Data items:
════

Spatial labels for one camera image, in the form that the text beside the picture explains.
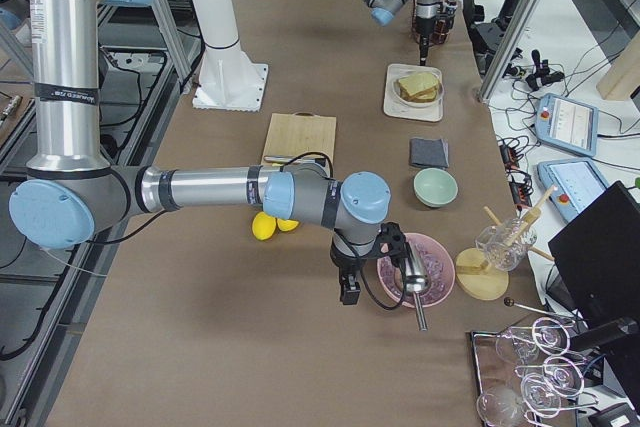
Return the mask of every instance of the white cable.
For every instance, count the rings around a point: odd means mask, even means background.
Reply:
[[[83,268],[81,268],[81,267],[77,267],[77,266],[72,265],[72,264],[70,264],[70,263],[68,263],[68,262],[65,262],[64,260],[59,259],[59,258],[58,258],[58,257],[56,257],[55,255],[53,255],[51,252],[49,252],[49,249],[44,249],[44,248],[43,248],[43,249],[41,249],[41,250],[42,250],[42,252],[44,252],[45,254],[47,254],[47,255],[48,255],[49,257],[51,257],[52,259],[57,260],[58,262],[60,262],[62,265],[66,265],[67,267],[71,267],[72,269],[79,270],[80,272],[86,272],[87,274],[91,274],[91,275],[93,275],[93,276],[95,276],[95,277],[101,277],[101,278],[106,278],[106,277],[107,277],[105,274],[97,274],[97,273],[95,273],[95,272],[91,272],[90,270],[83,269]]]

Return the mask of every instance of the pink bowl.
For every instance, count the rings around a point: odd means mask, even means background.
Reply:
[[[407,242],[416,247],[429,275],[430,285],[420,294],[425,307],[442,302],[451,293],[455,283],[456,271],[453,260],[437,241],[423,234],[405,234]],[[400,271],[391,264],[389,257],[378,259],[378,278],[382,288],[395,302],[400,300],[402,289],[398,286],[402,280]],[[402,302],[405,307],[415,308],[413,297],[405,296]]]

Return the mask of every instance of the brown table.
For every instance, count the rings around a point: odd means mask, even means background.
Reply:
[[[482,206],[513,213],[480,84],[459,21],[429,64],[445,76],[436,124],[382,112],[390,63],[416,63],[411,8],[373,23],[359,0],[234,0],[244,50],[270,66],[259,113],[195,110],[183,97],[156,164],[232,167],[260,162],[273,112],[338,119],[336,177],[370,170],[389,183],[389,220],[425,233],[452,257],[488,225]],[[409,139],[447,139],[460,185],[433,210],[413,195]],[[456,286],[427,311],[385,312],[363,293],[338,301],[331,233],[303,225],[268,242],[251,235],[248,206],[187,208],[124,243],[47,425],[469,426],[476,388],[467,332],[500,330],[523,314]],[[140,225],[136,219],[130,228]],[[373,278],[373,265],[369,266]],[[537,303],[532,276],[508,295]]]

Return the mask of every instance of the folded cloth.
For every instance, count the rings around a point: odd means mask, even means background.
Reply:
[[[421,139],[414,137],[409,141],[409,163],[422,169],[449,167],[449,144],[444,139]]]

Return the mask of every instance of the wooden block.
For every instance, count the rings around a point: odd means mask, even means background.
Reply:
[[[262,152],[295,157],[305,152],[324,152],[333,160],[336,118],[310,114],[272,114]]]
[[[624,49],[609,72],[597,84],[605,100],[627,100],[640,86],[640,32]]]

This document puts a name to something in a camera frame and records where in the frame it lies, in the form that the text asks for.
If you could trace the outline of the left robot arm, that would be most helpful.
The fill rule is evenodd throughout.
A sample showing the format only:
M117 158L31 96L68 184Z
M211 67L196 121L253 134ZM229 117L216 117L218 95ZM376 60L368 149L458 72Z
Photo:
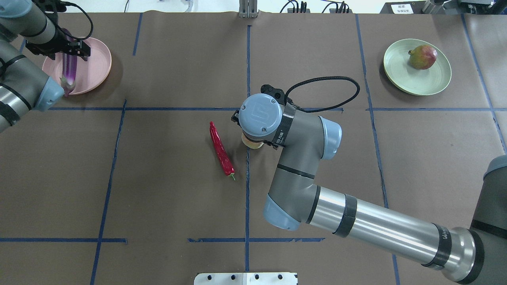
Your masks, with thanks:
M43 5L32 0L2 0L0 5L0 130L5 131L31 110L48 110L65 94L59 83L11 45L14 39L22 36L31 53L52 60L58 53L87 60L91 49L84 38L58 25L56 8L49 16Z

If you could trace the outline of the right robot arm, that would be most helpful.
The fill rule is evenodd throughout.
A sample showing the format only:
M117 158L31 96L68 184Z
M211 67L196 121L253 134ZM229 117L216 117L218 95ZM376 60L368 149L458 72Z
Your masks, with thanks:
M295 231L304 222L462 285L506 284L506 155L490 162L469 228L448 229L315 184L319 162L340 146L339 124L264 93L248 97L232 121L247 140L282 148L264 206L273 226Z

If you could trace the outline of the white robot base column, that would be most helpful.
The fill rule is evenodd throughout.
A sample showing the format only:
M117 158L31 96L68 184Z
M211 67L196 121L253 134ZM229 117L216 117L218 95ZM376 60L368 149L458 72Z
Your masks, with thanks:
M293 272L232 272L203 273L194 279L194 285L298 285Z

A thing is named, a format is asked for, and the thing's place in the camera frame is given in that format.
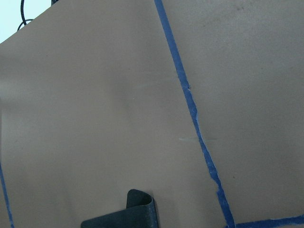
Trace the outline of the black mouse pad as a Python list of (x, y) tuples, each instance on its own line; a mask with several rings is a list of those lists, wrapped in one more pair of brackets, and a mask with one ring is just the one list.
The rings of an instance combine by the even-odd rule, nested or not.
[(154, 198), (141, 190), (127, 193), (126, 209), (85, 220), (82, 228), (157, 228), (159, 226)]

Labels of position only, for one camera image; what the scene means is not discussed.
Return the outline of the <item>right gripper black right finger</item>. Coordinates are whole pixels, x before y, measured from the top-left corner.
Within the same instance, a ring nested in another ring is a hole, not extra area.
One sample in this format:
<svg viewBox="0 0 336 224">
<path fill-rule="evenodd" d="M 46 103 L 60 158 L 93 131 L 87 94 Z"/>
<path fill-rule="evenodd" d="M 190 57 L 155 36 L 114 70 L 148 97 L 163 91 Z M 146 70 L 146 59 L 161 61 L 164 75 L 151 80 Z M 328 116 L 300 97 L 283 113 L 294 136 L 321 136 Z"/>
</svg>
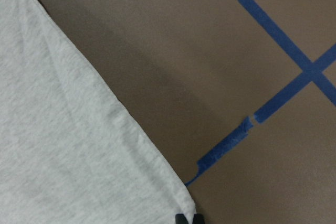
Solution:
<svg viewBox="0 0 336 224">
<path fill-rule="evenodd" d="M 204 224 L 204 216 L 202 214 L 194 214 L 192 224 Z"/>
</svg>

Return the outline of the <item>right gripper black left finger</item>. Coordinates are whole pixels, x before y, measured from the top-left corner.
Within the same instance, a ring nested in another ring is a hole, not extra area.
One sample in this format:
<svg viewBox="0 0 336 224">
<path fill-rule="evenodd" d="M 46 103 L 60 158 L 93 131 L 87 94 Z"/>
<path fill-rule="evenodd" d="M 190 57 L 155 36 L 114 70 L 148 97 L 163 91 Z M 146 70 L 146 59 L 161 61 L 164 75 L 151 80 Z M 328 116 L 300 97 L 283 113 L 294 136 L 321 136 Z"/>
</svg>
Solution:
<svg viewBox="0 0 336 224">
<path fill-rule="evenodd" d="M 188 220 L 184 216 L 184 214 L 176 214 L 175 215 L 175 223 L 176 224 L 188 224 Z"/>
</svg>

════

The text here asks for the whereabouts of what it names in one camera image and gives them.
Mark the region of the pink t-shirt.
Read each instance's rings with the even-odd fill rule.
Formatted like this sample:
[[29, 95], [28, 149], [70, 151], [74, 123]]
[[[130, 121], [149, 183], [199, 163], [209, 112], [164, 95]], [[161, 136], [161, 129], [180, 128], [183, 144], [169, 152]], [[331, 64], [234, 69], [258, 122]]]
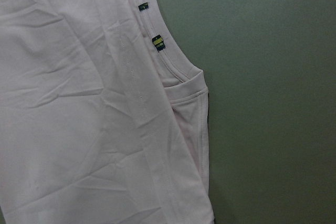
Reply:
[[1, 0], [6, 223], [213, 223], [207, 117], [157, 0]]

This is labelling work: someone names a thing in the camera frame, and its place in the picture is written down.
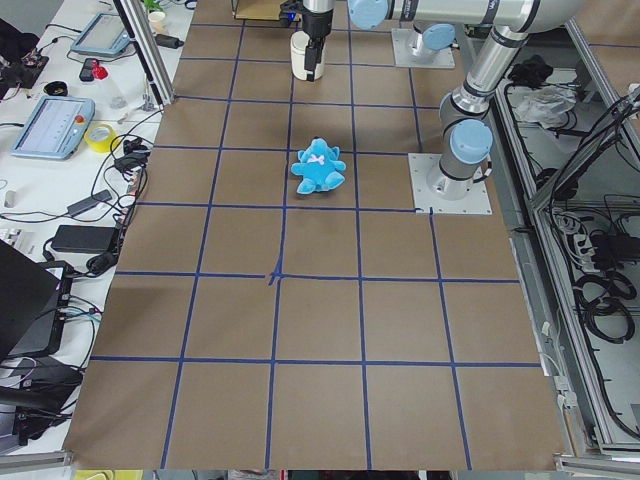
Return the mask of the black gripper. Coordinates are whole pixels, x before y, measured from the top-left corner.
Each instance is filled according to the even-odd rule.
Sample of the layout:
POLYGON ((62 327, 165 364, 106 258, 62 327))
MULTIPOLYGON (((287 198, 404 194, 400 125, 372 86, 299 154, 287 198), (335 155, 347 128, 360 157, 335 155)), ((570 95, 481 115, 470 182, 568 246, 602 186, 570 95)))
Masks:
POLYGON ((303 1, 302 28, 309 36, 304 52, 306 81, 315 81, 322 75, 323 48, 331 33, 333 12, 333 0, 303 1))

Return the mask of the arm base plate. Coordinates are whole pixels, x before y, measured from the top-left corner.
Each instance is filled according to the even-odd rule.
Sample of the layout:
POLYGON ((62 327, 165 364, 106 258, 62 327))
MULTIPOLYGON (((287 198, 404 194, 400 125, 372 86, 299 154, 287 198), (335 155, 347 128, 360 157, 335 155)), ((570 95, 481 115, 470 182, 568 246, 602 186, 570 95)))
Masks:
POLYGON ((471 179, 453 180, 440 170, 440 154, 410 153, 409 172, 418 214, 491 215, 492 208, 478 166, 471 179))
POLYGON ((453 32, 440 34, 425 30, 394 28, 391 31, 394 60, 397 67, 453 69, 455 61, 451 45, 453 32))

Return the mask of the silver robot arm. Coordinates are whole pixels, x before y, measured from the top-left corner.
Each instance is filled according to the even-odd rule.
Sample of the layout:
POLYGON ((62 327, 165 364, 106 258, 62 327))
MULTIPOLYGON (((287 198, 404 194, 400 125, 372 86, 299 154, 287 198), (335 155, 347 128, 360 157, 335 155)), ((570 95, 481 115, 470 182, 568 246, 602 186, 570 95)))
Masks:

════

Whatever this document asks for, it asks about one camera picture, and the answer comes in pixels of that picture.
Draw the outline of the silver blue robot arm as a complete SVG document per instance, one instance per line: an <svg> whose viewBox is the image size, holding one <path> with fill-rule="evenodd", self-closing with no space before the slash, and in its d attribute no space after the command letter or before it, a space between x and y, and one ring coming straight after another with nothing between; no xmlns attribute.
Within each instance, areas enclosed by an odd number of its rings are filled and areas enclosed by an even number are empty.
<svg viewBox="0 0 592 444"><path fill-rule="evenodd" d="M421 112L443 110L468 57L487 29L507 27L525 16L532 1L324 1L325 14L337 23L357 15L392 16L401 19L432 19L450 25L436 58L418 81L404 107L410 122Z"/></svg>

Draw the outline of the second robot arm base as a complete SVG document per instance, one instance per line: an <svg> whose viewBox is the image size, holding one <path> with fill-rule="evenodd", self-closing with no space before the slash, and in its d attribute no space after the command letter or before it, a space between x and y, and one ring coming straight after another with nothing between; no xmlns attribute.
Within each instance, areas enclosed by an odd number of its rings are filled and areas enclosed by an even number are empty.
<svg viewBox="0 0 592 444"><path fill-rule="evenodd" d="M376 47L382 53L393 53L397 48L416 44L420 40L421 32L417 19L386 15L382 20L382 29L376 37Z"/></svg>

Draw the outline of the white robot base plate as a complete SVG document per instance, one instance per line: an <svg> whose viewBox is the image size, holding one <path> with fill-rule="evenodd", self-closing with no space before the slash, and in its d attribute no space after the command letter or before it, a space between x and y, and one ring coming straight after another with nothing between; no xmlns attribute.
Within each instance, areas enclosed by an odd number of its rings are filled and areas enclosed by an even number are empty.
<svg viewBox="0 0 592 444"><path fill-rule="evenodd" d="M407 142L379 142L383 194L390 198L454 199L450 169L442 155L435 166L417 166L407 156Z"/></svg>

════

## To do
Each line in the data that has the word "frame" counts once; state how many such lines there are, without comment.

## Response to this exercise
3